**TASK TO COMPLETE:** Every line in the entries that holds the word "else" counts toward the answer, which should be a single number.

===== EXTRACTED INFORMATION =====

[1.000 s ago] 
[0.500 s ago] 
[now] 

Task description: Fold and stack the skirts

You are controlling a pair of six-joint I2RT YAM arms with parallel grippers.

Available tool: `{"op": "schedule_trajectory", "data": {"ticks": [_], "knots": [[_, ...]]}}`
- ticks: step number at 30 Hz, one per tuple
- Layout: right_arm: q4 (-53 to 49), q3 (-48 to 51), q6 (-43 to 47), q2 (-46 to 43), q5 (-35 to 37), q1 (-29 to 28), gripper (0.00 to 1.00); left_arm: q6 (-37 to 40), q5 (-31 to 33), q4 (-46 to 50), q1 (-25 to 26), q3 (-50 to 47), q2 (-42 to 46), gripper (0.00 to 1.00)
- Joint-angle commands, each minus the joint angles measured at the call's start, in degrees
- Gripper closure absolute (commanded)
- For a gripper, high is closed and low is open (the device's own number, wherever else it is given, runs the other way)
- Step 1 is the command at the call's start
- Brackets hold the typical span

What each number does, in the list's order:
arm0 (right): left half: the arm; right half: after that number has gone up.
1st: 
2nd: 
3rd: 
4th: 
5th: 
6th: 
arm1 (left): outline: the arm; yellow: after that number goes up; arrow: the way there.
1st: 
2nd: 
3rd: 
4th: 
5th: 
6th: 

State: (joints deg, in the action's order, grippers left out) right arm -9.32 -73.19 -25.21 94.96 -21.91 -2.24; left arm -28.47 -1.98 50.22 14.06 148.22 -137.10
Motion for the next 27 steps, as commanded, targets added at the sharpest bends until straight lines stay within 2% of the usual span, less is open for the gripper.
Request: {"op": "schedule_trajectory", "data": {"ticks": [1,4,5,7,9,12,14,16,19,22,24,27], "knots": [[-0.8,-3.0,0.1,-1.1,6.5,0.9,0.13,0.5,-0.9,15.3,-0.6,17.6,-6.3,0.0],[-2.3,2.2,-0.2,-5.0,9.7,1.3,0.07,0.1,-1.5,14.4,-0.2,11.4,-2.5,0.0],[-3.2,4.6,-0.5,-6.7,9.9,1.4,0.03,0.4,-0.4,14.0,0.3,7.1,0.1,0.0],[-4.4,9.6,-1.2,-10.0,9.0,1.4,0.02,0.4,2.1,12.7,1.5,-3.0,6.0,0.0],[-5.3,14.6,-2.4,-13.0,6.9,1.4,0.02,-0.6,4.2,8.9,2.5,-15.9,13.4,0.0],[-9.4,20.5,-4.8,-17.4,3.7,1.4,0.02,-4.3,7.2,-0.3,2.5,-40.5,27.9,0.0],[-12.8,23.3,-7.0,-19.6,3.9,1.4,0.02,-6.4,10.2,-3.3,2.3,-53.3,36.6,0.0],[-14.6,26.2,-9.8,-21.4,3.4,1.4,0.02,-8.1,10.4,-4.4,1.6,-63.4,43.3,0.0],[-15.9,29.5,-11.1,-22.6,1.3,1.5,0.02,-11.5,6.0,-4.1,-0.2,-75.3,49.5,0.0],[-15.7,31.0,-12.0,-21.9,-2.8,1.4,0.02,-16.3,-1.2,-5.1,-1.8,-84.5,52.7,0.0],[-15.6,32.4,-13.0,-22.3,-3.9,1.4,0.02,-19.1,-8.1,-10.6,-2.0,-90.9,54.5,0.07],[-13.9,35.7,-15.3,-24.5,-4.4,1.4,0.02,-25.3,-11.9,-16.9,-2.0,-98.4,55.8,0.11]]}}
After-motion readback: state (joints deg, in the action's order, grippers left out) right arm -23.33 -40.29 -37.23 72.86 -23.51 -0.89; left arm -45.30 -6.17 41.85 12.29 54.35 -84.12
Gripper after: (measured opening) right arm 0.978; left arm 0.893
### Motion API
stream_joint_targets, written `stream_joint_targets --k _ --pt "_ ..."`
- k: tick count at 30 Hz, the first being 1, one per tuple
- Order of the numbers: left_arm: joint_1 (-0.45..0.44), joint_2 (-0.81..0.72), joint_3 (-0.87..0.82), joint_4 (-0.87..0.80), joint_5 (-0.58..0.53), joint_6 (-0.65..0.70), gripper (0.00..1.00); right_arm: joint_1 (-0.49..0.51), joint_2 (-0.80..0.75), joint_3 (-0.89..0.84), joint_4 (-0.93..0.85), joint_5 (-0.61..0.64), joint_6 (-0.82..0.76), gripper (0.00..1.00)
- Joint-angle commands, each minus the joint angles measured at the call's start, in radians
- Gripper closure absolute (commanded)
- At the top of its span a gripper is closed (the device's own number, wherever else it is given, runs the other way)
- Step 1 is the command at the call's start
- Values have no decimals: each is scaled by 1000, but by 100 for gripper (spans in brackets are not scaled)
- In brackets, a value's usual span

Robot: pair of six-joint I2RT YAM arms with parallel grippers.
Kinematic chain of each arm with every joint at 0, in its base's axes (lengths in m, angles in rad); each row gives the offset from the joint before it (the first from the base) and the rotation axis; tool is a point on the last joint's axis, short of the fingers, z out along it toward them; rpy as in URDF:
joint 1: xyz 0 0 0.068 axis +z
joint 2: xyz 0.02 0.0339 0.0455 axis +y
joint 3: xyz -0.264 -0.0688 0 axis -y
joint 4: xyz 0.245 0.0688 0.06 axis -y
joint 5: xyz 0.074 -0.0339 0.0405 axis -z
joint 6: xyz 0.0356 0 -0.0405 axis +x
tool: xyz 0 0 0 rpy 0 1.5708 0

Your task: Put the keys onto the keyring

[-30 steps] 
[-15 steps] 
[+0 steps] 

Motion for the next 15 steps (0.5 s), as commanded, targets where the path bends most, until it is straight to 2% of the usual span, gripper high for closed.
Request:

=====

**PROBLEM SOLUTION:** 2